Thursday, January 06, 2011
I really thought I had it beat this time. The first babies, the postpartum depression hit fast. The second time so hard I really did think I was going to lose my mind (or had already). These were some of the darkest days of my life, mostly because they should have been so happy and the guilt that came with the depression was so horrible. It is the memory of those days that prompted me to agree to take an antidepressant at the end of my pregnancy. I was not confidant it would work, but it has up to this point, worked fairly well. I have enjoyed having a newborn and felt quite happy and blessed.
I am not sure when things started to change, because they were not so abrupt this time. I can't say it really snuck up on me, because each day I've been feeling a little more "blue" than usual, but I figured with sleep deprivation and all...
But the last couple days, I feel like I am in a box and the sides are pressing in. I'm not feeling tired, surprisingly, but very anxious. I'm exercising, I'm eating right, I have great kids...but I am just in a funk. Life just seems overwhelming and catching up seems hopeless.

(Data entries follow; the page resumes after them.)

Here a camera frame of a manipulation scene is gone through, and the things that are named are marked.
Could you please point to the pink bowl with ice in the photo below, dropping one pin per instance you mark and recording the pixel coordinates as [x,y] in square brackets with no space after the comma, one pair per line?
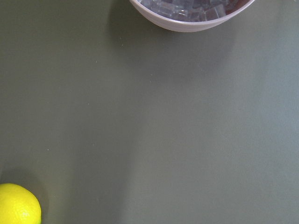
[184,26]

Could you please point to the yellow lemon far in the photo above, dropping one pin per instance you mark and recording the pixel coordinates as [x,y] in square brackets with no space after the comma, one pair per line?
[18,205]

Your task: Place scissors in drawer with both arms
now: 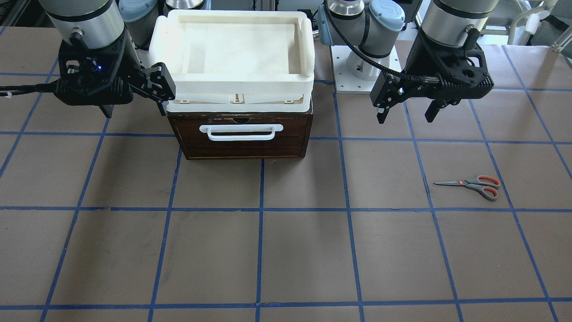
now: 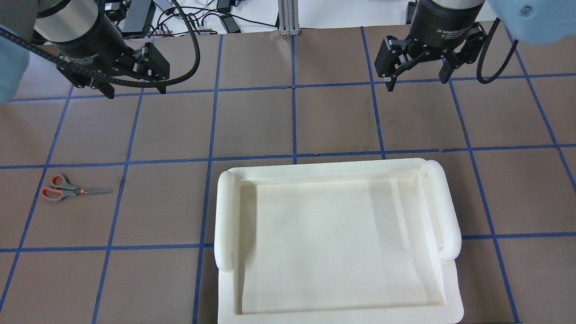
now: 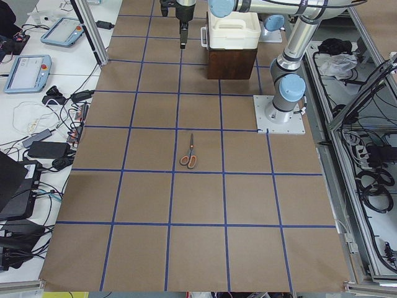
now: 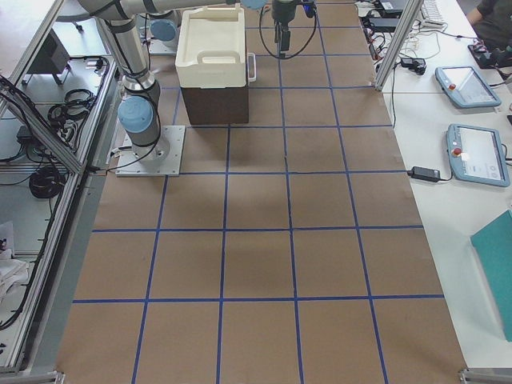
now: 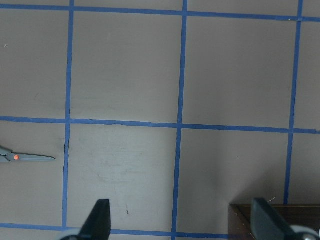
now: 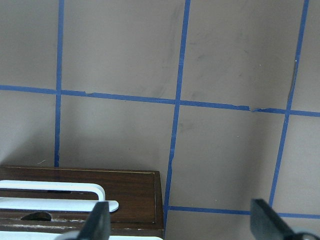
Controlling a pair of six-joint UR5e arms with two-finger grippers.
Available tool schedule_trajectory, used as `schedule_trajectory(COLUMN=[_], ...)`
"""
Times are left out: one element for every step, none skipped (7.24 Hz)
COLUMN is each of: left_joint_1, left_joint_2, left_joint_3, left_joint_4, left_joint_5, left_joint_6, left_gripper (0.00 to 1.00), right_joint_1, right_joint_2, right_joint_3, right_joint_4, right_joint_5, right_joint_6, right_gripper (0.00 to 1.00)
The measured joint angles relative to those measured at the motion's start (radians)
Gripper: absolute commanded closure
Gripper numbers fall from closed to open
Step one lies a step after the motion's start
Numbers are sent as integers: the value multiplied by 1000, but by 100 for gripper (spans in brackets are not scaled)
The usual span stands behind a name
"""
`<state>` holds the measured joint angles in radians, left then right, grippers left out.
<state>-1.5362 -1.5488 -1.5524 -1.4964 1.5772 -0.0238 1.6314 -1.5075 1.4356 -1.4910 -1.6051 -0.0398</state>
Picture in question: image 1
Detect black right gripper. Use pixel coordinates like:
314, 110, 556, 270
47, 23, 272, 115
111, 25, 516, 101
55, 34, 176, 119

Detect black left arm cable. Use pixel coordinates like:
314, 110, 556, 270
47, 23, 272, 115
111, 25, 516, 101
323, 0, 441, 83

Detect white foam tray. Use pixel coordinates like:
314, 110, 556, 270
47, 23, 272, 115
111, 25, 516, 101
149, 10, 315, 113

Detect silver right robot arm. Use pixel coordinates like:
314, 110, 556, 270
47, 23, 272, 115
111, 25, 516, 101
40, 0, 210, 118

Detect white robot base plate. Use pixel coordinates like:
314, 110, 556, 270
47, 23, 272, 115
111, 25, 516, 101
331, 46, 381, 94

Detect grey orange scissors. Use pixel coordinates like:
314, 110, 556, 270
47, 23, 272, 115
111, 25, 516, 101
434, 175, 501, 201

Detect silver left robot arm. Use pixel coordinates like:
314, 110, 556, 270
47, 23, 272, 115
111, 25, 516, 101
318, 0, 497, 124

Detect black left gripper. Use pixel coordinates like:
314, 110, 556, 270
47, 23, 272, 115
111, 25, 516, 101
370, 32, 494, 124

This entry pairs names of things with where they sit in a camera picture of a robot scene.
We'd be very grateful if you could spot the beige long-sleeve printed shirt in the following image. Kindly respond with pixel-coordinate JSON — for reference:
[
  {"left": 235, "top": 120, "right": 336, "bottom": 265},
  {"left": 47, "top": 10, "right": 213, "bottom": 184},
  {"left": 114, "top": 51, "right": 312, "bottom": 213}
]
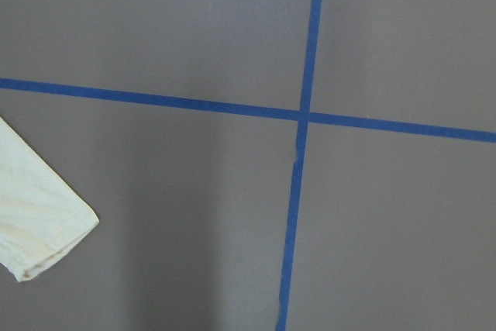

I know God is there, I know He cares, but despite KNOWING these things intellectually, I do not FEEL them. This is a place noone can understand unless they have been there. The Tom Cruises of the world will never get it. Although I often wonder if I feel this way due to some sort of sin or lack of relationship with God, I know this is not from him, nor is has he left me. I just wish I FELT that way.
Feeling are fickle. Humans are fickle. God is not. So, I guess I will just keep pressing onward and through this. I know it will pass. It always does, but it sure feels hopeless right now. And I really thought I had it beat this time. I feel so cheated and angry!
I know the sun will come out again but I am getting the umbrella ready because here comes the rain!